Segundo disse à agência Lusa Orlando Gonçalves, do Sindicato dos Trabalhadores do Comércio, Escritórios e Serviços de Portugal (CESP), o presidente da Câmara Municipal de Lisboa, Carlos Moedas (PSD), dirigiu-se ao plenário para falar com os trabalhadores e garantir que iria apelar à retoma das negociações com o conselho de administração.

Na moção, os trabalhadores da EMEL referem que o atual conselho de administração “não tem a confiança dos trabalhadores e demonstra não ter condições para continuar em funções“.

No documento, os trabalhadores admitem igualmente avançar para novas formas de luta, caso não seja retomada a discussão sobre o caderno reivindicativo.
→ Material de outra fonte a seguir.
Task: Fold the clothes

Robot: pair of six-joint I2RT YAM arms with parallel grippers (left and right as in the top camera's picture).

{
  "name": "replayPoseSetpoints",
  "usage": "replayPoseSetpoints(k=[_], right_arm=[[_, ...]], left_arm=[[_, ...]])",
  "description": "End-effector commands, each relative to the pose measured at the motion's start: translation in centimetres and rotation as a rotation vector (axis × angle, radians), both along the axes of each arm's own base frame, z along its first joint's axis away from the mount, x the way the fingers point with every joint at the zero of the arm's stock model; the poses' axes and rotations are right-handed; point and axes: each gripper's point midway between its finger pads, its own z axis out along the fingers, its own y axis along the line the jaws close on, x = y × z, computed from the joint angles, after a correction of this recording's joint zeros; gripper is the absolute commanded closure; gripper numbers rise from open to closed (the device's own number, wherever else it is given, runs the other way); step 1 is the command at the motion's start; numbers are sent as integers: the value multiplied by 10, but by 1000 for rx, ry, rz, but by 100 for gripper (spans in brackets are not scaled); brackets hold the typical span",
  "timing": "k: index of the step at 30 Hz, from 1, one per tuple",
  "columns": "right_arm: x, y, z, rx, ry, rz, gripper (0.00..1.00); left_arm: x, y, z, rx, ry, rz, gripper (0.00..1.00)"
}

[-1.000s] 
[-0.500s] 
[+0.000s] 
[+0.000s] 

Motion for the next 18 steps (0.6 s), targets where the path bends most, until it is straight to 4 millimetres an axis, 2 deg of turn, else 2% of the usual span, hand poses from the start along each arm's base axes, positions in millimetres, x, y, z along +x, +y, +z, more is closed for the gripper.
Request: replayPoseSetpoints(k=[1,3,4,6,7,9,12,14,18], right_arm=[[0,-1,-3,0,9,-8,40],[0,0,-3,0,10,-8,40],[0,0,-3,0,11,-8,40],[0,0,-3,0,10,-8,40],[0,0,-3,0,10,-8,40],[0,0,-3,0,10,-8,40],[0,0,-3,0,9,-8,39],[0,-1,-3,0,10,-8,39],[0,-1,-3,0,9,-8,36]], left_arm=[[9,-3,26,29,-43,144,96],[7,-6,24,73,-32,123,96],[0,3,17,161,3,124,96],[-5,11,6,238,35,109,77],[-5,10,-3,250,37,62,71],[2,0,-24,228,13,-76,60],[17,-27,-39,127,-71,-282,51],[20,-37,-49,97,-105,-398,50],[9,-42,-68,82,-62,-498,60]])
A greve parcial foi convocada pelo Sindicato dos Trabalhadores do Comércio, Escritórios e Serviços de Portugal (CESP) e decorreu entre terça e quinta-feira, com paralisações de duas horas por turno.

Durante os três dias, a paralisação teve uma “adesão massiva dos trabalhadores”, com vários serviços encerrados, de acordo com o sindicato.

A greve foi convocada porque os trabalhadores da EMEL, empresa detida a 100% pela Câmara de Lisboa, pretendem que a administração “cumpra os compromissos assumidos em 2023 e que não foram implementados”.

Além da melhoria salarial, a implementação das diuturnidades é uma das questões que mais preocupa os trabalhadores da EMEL.

A Lusa contactou a administração da EMEL, mas ainda não obteve resposta.

Numa nota enviada à Lusa na segunda-feira, a EMEL assegurou que mantém os compromissos assumidos no Acordo de Empresa e o empenho no diálogo com os trabalhadores.

“O conselho de administração mantém o empenho no diálogo social com as estruturas representativas dos trabalhadores, contribuindo para um equilíbrio sustentável e harmonioso da empresa, reforçando os direitos laborais dos seus colaboradores, mantendo os compromissos assumidos no acordo empresa em vigor”, lia-se na nota da EMEL.

A empresa conta com cerca de 700 trabalhadores.